Day 14: Use CALM as Your Expert Architecture Advisor

Overview

The documentation you have created is great, but wouldn’t it be amazing to not even need to create documentation?

Use CALM Chat mode as an expert architect to analyze and improve your e-commerce architecture for better resilience and performance.

Objective and Rationale

  • Objective: Use AI-assisted architecture analysis to identify weaknesses and improve your e-commerce platform’s resilience and performance
  • Rationale: CALM Chat mode understands architecture patterns, failure modes, and best practices. By treating it as an expert advisor, you can get recommendations for improving your architecture - like having a senior architect review your design. This demonstrates the power of architecture-as-code combined with AI.

Requirements

1. Understand AI-Assisted Architecture Review

CALM Chat mode can:

  • Analyze your architecture for potential issues
  • Suggest improvements based on best practices
  • Help you implement changes with proper CALM syntax
  • Explain the rationale behind recommendations

Think of it as pair-programming with an expert architect who knows your entire system.

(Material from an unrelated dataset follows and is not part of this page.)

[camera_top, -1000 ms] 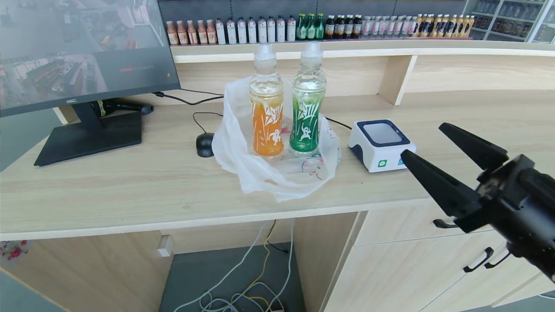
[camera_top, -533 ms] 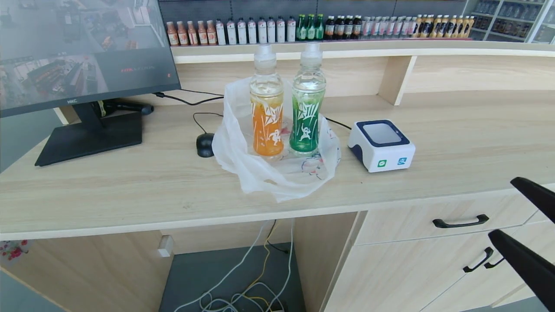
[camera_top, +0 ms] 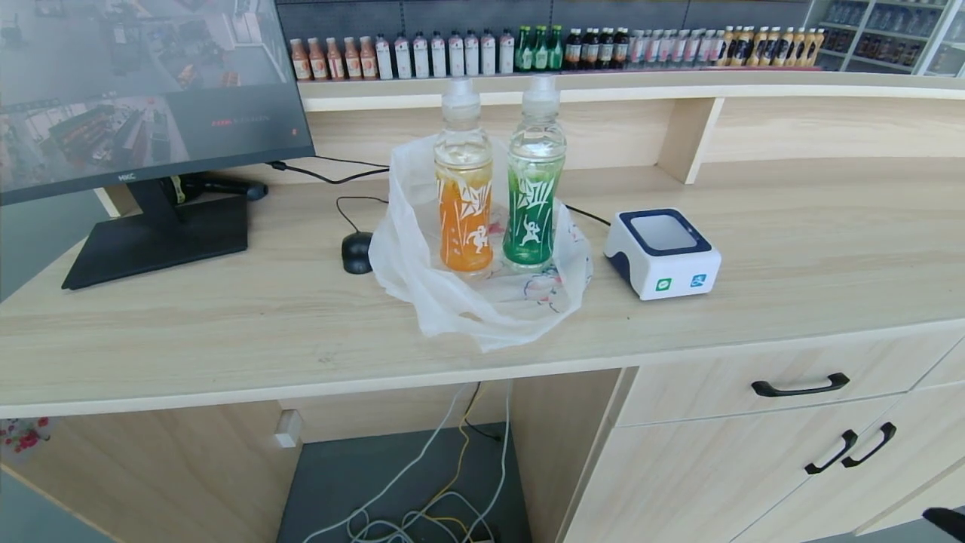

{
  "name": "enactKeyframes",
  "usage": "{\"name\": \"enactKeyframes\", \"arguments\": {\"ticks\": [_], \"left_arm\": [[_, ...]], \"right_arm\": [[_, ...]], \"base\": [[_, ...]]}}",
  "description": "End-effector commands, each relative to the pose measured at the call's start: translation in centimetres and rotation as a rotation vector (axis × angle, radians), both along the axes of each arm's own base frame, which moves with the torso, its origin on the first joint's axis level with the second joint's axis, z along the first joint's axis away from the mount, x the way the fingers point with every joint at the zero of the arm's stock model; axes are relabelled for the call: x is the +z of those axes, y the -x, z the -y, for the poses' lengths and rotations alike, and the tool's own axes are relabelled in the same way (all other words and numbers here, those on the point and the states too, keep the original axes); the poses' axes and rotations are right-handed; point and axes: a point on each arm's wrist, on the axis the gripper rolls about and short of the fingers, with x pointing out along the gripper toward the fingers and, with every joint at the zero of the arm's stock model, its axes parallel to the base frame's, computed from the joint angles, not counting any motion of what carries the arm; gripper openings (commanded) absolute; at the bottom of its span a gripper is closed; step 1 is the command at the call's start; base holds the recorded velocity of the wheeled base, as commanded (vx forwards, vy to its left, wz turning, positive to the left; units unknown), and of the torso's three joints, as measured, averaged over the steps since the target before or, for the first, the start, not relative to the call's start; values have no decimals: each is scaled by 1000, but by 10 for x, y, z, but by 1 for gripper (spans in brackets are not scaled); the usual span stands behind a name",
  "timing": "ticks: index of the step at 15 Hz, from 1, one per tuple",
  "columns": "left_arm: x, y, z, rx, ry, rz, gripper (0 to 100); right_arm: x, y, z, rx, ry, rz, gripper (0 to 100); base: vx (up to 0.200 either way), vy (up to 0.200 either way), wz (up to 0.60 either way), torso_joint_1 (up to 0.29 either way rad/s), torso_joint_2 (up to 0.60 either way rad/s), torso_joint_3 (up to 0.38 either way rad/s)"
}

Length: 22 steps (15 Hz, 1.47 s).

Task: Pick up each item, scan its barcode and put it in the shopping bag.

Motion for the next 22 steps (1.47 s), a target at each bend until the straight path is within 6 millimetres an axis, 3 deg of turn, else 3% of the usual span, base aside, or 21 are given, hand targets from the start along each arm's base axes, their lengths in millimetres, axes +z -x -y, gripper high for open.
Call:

2. Get a Resilience Assessment

Open your architectures/ecommerce-platform.json and ask CALM Chat mode to analyze it.

Prompt:

Analyze my e-commerce architecture in architectures/ecommerce-platform.json for resilience issues.

Consider:
- Single points of failure
- Missing redundancy
- Failure isolation
- Recovery patterns

What are the top 3 resilience concerns and how would you address them?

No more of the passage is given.